*** Opening of EXTRACTED INFORMATION ***

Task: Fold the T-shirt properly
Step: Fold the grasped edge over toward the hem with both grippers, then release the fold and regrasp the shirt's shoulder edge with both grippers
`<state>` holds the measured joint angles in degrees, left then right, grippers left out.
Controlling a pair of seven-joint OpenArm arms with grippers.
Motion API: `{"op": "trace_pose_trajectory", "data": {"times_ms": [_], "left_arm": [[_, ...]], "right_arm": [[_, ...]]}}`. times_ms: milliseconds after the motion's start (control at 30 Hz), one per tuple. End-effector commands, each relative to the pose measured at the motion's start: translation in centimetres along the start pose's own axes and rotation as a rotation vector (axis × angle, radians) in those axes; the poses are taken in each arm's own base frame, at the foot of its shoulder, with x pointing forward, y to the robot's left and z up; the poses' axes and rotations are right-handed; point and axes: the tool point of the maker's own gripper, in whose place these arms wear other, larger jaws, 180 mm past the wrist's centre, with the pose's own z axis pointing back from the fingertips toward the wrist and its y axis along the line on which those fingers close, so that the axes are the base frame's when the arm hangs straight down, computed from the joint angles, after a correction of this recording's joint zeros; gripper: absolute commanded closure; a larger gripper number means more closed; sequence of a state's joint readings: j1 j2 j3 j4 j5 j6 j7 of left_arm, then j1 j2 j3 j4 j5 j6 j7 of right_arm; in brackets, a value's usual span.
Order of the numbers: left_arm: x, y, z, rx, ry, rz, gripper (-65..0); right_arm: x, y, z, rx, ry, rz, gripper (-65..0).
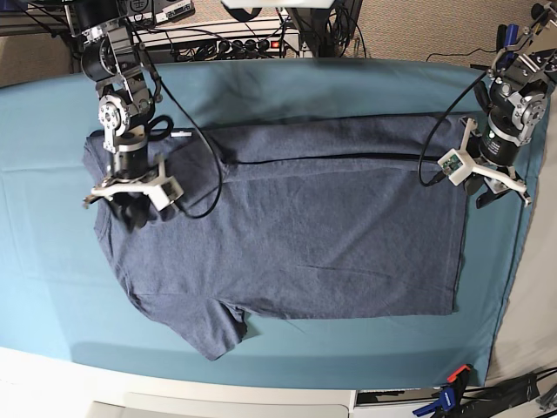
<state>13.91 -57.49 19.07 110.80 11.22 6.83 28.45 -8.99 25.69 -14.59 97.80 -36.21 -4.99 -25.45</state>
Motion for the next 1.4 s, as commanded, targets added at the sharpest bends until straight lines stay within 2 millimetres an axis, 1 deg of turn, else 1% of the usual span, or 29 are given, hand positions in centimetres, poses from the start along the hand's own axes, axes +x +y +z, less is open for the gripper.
{"op": "trace_pose_trajectory", "data": {"times_ms": [0, 133, 200, 267, 333, 400, 500, 600, 667, 733, 800, 833, 967, 1033, 1100, 1133, 1167, 1200, 1233, 1367], "left_arm": [[0.3, 1.5, 0.1, 0.04, -0.016, -0.017, -21.7], [0.4, 1.4, 0.0, 0.039, -0.015, -0.008, -21.7], [0.4, 1.2, 0.0, 0.037, -0.009, 0.002, -21.7], [0.4, 1.0, 0.0, 0.036, -0.003, 0.01, -21.7], [0.4, 0.9, 0.0, 0.034, 0.0, 0.013, -21.7], [0.2, 0.9, 0.0, 0.034, 0.006, 0.013, -21.7], [-0.4, 0.8, 0.0, 0.031, 0.043, 0.01, -21.7], [-1.1, 0.7, 0.0, 0.028, 0.081, 0.009, -21.7], [-1.5, 0.0, 0.2, -0.015, 0.11, -0.018, -21.7], [-1.5, -1.1, 0.6, -0.073, 0.124, -0.053, -21.7], [-0.7, -2.2, 1.4, -0.116, 0.108, -0.069, -21.7], [-0.2, -2.8, 2.0, -0.135, 0.095, -0.073, -21.7], [1.9, -5.2, 4.4, -0.213, 0.033, -0.071, -21.7], [2.3, -6.2, 5.3, -0.242, 0.019, -0.065, -21.7], [2.3, -7.0, 5.8, -0.264, 0.021, -0.062, -21.7], [2.1, -7.3, 6.0, -0.273, 0.024, -0.062, -21.7], [2.0, -7.5, 6.1, -0.278, 0.026, -0.061, -21.7], [2.0, -7.6, 6.2, -0.281, 0.027, -0.061, -21.7], [2.0, -7.7, 6.2, -0.283, 0.028, -0.059, -21.7], [2.2, -7.7, 6.2, -0.283, 0.018, -0.055, -21.7]], "right_arm": [[1.0, -2.6, -0.6, -0.083, -0.037, 0.002, -16.2], [2.2, -5.3, -1.6, -0.164, -0.058, -0.024, -16.2], [2.3, -6.5, -2.1, -0.195, -0.042, -0.036, -16.2], [2.0, -7.0, -2.3, -0.207, -0.013, -0.042, -16.2], [1.7, -7.0, -2.3, -0.208, -0.001, -0.04, -16.1], [1.0, -6.9, -2.2, -0.209, 0.036, -0.03, -16.1], [0.0, -7.1, -1.6, -0.227, 0.069, 0.046, -16.1], [-1.3, -7.3, -0.3, -0.222, 0.088, 0.128, -16.1], [-2.1, -7.4, 1.0, -0.212, 0.097, 0.183, -16.1], [-2.7, -7.4, 2.6, -0.19, 0.102, 0.229, -16.1], [-2.9, -6.6, 4.4, -0.134, 0.087, 0.282, -16.1], [-3.1, -5.8, 5.3, -0.085, 0.082, 0.312, -16.1], [-4.6, -1.2, 9.4, 0.189, 0.083, 0.415, -16.1], [-5.8, 1.0, 11.4, 0.314, 0.1, 0.455, -16.1], [-7.0, 2.2, 12.7, 0.386, 0.12, 0.491, -16.2], [-7.6, 2.6, 13.1, 0.405, 0.129, 0.498, -18.6], [-8.2, 2.7, 13.3, 0.414, 0.143, 0.503, -22.6], [-8.9, 2.7, 13.3, 0.418, 0.165, 0.498, -26.5], [-9.7, 2.9, 13.3, 0.426, 0.194, 0.474, -28.7], [-12.5, 3.4, 12.7, 0.43, 0.292, 0.438, -28.9]]}}
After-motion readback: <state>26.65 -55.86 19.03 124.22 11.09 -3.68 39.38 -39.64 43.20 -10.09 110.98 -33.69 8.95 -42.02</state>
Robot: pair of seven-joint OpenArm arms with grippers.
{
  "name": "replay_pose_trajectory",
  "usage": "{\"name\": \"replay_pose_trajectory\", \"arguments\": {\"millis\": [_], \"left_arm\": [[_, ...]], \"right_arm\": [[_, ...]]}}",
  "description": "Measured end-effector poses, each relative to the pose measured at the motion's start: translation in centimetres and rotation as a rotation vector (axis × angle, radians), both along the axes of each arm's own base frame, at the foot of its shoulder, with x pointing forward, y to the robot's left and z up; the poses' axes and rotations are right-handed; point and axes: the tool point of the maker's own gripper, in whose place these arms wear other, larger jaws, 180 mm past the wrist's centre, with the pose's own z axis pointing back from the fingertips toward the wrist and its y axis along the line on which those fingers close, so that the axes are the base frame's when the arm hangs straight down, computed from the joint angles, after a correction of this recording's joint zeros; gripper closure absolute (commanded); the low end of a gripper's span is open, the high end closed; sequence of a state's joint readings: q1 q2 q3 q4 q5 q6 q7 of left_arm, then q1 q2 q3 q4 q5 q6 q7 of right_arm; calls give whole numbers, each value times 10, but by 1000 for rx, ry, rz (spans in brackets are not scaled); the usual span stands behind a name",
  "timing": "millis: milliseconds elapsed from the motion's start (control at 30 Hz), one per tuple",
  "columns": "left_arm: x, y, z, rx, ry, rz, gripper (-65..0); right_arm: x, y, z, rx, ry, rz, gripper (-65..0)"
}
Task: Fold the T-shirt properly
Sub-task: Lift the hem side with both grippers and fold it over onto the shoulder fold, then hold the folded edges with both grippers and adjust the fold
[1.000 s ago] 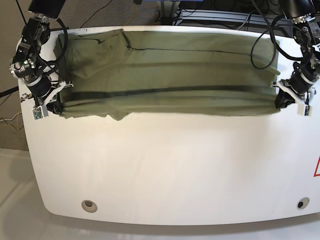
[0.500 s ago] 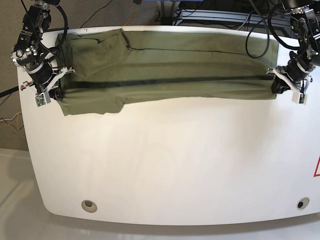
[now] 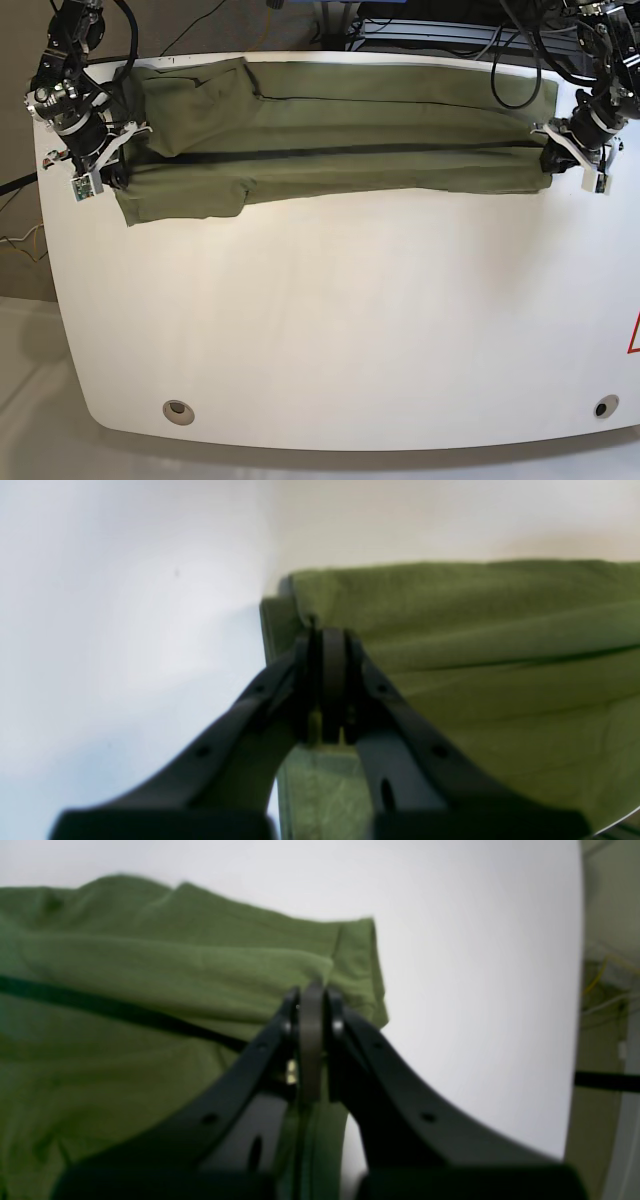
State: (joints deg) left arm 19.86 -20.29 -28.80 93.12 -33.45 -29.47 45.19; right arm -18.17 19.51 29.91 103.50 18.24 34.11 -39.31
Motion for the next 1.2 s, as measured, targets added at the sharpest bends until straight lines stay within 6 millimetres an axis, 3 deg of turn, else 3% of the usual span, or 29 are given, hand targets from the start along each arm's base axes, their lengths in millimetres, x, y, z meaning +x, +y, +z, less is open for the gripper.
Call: {"name": "replay_pose_trajectory", "arguments": {"millis": [100,167,300,333,500,700,767,833,1100,1200], "left_arm": [[-1,3,0,8,-9,6,-336],[1,4,2,9,-22,11,-265],[-1,2,3,1,-25,12,-29],[-2,2,2,0,-22,8,0],[-12,-1,-6,-5,14,9,0],[-10,-1,-3,4,10,2,0],[-9,-2,-1,1,10,-1,-30],[-9,-2,-2,2,20,-5,-136],[-11,3,-3,10,52,2,-218],[-9,4,-1,10,41,6,-299]], "right_arm": [[0,1,0,3,-1,-1,-134],[-1,0,-1,2,2,-2,-104],[-3,-1,-8,9,24,-3,-38],[-5,0,-10,11,31,-3,-25],[-8,2,-19,23,55,-2,-5],[-11,0,-29,41,77,-15,-103],[-12,-1,-30,37,81,-16,-128],[-14,-2,-31,35,86,-16,-140],[-9,1,-16,18,44,3,-164],[-7,3,-13,19,29,6,-240]]}}
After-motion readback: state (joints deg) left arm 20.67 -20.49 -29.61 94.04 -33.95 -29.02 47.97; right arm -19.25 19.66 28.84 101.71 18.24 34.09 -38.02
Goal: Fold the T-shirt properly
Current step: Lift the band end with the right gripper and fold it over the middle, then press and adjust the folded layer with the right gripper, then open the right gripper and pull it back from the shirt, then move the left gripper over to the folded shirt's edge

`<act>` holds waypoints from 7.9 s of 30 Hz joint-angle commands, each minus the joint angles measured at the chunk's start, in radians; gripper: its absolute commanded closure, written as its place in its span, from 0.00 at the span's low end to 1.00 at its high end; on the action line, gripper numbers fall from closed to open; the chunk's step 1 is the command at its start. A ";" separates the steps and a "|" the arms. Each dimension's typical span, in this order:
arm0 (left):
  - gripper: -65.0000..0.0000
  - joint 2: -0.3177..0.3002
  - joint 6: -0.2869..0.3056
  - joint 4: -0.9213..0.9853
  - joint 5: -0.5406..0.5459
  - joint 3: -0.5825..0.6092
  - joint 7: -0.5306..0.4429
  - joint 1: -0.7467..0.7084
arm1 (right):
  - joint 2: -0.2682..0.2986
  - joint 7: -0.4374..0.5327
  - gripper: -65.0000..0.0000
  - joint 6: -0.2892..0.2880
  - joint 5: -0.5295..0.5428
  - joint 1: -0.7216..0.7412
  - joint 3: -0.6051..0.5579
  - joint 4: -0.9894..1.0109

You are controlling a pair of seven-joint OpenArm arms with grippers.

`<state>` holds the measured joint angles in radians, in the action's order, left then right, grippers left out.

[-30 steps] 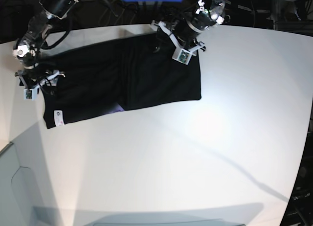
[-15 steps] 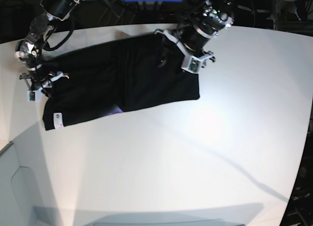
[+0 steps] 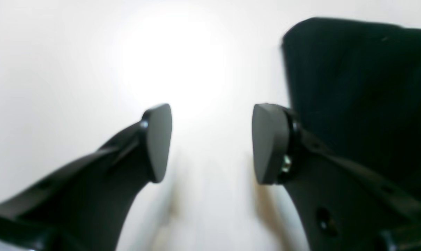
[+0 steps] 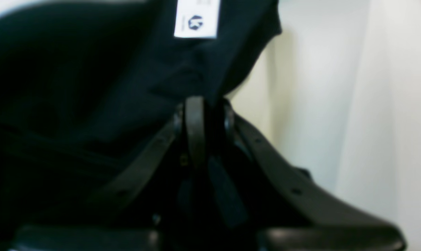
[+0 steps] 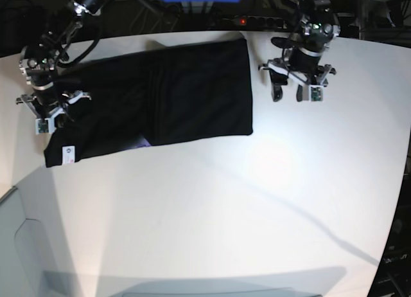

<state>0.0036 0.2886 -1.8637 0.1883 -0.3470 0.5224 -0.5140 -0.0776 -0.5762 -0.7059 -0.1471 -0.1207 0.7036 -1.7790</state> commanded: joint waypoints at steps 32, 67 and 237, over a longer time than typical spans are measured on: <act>0.45 -0.003 -0.007 0.120 0.003 0.101 0.011 0.064 | -0.044 0.026 1.00 0.008 0.014 -0.228 -0.996 -0.190; 0.45 0.026 0.001 -0.046 0.006 -0.330 0.112 0.079 | -0.038 0.031 0.42 0.008 0.019 -0.092 -1.162 0.008; 0.32 0.082 0.002 -0.069 0.224 -0.172 0.114 -0.033 | 0.069 0.037 0.45 0.008 0.019 -0.110 -0.641 -0.071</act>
<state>0.0895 0.2878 -1.9175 0.4015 -0.5140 0.6567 -0.5404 -0.0128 -0.5636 -0.7029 -0.1413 -0.2367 0.0582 -1.8305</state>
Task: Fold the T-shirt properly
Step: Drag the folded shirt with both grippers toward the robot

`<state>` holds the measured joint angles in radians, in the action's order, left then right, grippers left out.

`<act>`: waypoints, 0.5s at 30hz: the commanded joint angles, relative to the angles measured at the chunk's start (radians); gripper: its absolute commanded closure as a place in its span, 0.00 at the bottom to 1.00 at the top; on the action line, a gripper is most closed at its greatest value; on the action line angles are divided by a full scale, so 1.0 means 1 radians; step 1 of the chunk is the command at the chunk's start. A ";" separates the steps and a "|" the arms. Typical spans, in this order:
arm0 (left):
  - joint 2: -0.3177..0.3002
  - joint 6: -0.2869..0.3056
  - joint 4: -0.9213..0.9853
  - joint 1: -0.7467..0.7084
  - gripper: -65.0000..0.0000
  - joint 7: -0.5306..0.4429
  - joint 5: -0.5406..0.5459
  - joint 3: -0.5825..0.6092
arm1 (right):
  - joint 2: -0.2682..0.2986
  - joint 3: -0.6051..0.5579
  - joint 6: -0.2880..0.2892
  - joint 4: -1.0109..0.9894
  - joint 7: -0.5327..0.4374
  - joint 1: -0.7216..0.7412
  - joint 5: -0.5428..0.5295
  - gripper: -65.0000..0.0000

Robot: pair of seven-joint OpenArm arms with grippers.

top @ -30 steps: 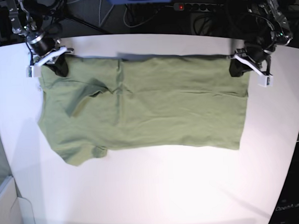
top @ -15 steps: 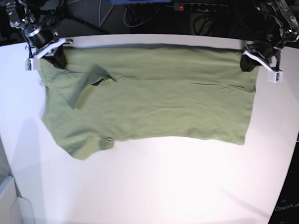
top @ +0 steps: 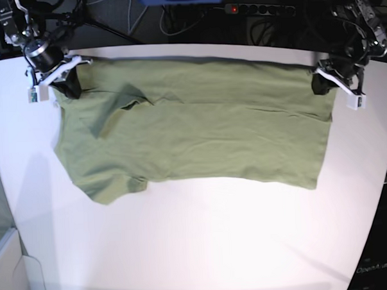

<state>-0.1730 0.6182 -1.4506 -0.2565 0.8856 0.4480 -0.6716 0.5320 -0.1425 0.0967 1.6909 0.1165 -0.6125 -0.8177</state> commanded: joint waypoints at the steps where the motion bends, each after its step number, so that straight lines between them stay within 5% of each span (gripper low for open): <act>1: -0.001 -0.030 -0.028 -0.019 0.96 0.059 -0.079 -0.004 | 0.023 0.013 0.004 0.016 -0.025 0.006 -0.001 0.99; 15: 0.077 -0.030 -0.310 -0.014 0.96 0.060 -0.079 -0.004 | 0.055 0.010 0.004 0.028 -0.022 0.058 -0.001 0.99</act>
<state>-0.0860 0.5846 -1.7439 -0.2680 0.9535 0.3641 -0.6716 0.5701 -0.1394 0.0944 1.7004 0.1184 -0.5625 -0.8173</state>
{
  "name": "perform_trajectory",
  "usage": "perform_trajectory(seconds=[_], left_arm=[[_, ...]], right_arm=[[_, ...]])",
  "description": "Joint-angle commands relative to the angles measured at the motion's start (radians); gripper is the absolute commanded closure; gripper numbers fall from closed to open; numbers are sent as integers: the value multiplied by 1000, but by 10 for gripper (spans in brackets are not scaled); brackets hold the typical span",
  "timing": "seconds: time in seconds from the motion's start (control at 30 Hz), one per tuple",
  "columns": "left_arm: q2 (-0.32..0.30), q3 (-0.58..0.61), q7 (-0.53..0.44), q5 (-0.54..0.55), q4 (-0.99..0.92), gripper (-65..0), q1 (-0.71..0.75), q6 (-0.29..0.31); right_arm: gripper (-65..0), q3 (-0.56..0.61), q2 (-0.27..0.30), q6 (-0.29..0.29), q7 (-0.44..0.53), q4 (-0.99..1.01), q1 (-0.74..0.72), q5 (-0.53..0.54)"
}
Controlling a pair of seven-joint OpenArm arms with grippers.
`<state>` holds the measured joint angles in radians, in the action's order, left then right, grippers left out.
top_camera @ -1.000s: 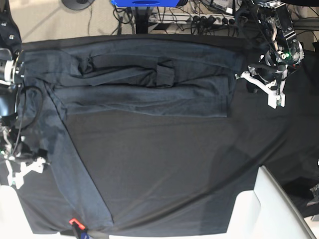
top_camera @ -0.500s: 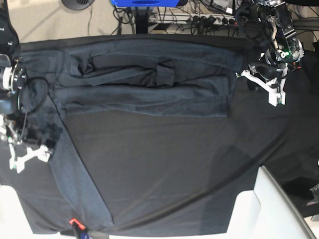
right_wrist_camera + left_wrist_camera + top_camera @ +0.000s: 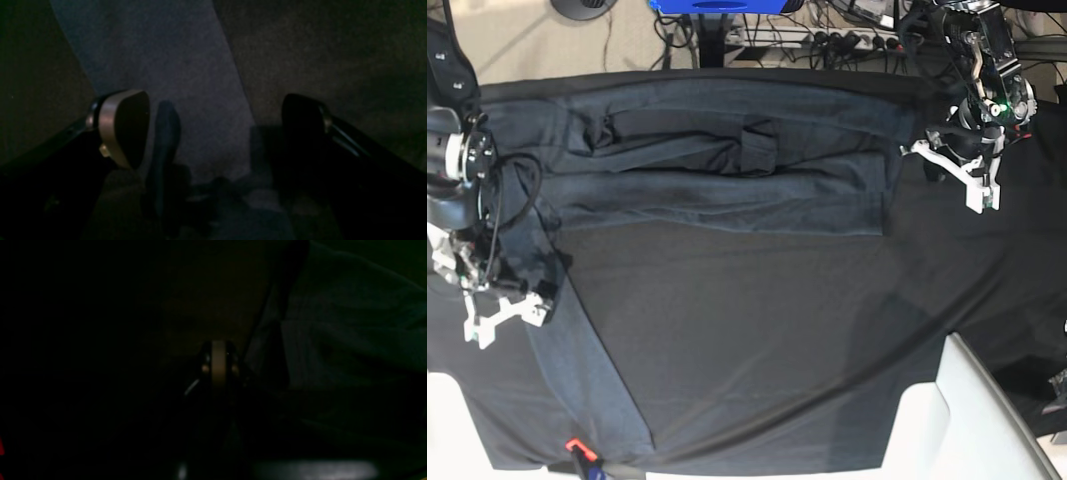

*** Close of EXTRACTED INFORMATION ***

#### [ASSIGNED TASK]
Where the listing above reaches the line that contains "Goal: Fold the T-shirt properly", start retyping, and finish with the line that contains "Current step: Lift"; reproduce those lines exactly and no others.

#### [SOLUTION BELOW]
Goal: Fold the T-shirt properly
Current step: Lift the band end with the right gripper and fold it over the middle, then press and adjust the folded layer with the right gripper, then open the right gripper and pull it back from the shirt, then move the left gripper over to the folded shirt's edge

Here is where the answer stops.